Edit: tracking down where something was introduced can also be extremely helpful for "is this a bug or a feature" type investigations, of which I have done many. Blame is generally the first tool for this, but over the course of years the blame and get obscured.

jayknight 4 days ago | parent | next [-]

Yes to both of these. In a healthcare setting, some bugs leave data that needs to be reviewed and/or corrected after it is identified and fixed.

And also a fair number of bugs filed can be traced back to someone asking for it to work that way.

hinkley 4 days ago | parent | prev [-]

See also Two Devs Breaking Each Other’s Features.

I got to hear about a particularly irate customer during a formative time of my life and decided that understanding why weird bugs got in the code was necessary to prevent regressions that harm customer trust in the company. We took too long to fix a bug and we reintroduced it within a month. Because the fix broke another feature and someone tried to put it back

aidenn0 4 days ago | parent | prev | next [-]

What about finding the commit a bug was fixed in?

Example use #1: Customer using a 6-year-old version of the software wants to know if upgrading to a 4-year-old version of the software will solve their problem.

Example use #2: The part of code that was likely previously causing the problem has been significantly reworked; was the bugfix intentional or accidental? If the latter, is the rework prone to similar bugs?

geon 4 days ago | parent [-]

https://www.reddit.com/r/talesfromtechsupport/s/K2xme9A0MQ

I once bisected to find a bug in a 6 month old commit. An off-by-one error in some array processing. I fixed the bug there to confirm. But on main, the relevant code didn’t even exist any more. It had been completely refactored away.

I ended up rebasing the entire 6 months worth of commits onto the bugfix, propagating the fix throughout the refactoring.

Then a diff against main showed 3 lines changed in seemingly unrelated parts of the code, together triggering the bug.

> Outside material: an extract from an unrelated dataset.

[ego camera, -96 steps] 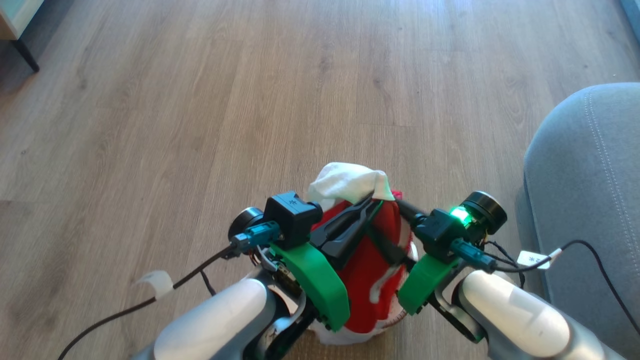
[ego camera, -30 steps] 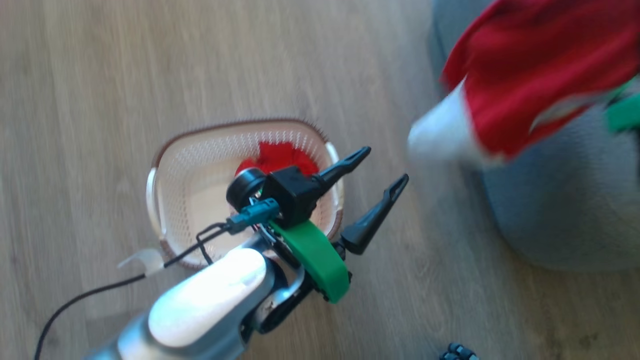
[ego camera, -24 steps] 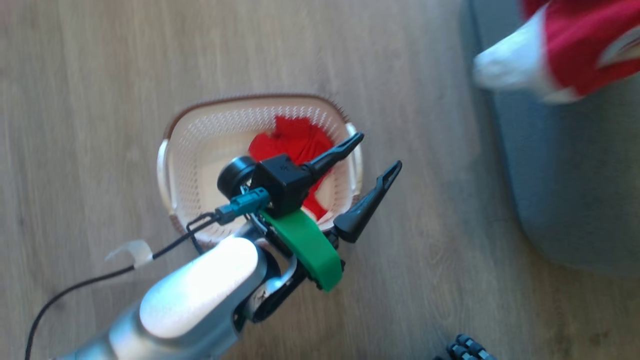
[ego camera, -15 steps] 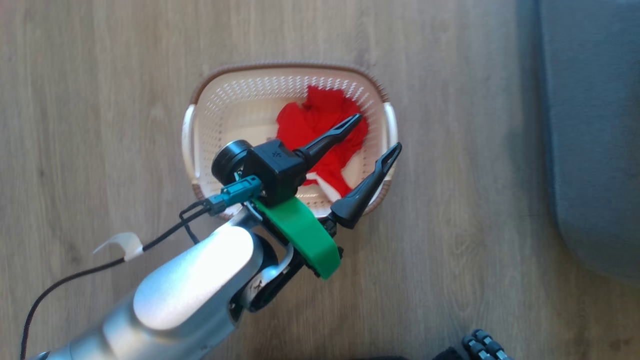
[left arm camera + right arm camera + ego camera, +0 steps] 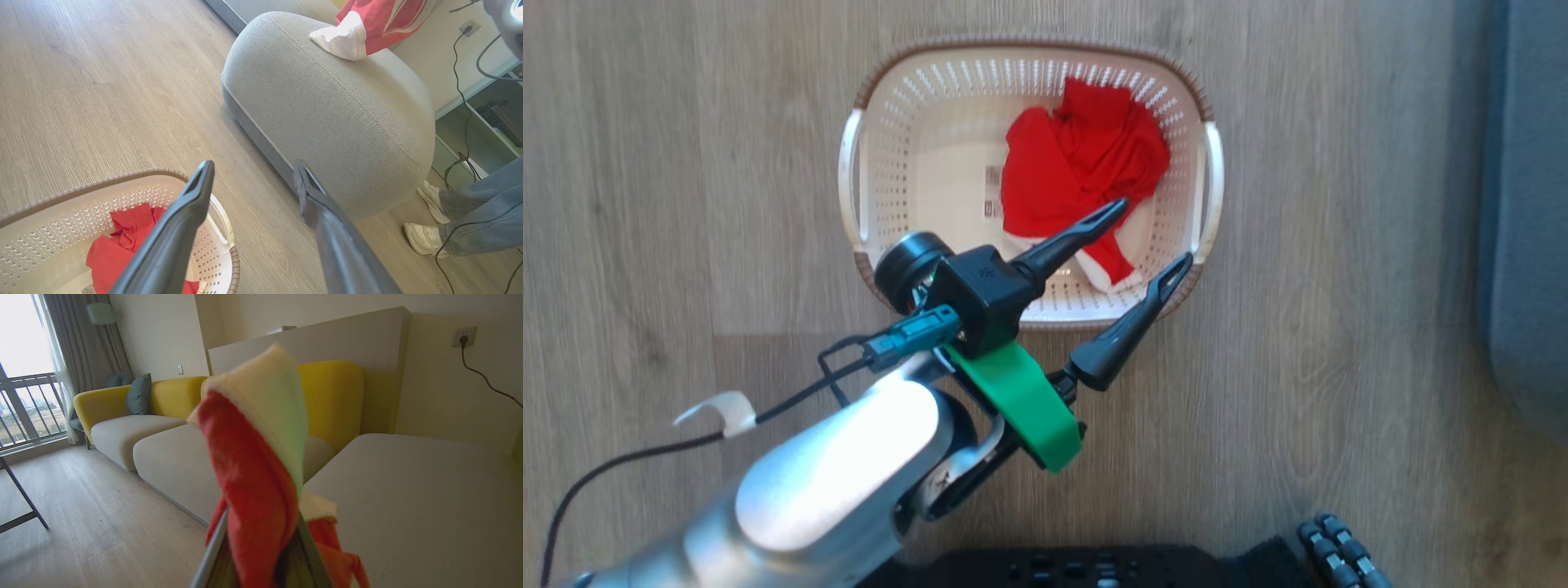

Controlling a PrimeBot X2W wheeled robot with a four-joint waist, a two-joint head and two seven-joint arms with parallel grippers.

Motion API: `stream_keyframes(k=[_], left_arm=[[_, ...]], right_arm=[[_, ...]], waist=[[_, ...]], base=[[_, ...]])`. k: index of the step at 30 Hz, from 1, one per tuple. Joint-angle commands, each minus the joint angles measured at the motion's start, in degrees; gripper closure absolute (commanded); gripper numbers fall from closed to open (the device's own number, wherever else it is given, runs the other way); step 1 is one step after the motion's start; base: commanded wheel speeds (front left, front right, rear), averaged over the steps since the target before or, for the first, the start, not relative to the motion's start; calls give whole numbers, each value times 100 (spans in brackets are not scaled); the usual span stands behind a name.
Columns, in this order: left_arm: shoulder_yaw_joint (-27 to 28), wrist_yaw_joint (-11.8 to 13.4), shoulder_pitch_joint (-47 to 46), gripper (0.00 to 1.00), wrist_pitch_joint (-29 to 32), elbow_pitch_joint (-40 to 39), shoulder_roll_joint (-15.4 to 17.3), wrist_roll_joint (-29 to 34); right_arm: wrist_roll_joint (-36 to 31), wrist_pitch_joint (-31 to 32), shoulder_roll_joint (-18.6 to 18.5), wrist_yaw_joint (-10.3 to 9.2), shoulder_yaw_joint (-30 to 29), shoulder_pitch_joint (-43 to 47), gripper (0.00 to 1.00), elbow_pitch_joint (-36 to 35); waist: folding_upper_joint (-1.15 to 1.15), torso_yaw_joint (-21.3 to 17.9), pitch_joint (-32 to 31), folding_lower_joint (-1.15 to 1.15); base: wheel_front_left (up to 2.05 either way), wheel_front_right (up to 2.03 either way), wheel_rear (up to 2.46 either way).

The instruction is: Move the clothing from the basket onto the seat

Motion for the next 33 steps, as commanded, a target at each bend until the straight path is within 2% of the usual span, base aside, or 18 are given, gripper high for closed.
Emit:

I would never have found them without bisect and rebase.

sfvisser 4 days ago | parent | prev | next [-]

Even if you can reason through a code base a bisect can still be much quicker.

Instead of understanding the code you only need to understand the bug. Much easier!

Nursie 4 days ago | parent | prev | next [-]

That was my first thought when reading this.

It sounds like the author doesn't understand the codebase, if you're brute-forcing bug detection by bisecting commit versions to figure out where the issue is, something's already failed. In most cases you should have logs/traces/whatever that give you the info you need to figure out exactly where the problem is.

thfuran 4 days ago | parent [-]

Every system is imperfectly understood.

Nursie 4 days ago | parent [-]

This is very true, but it's a matter of degree.

foresto 4 days ago | parent | prev | next [-]

I find git bisect indispensable when tracking down weird kernel bugs.

chrishill89 3 days ago | parent | prev [-]

I found a bug in a OSS program where an entry contained a gibberish string. This was C so apparently it was some not-properly initialized variable. I couldn’t hope to trace down where that occurred. But with time to write a bisect script and half an hour to run the bisect session I was able to find the commit.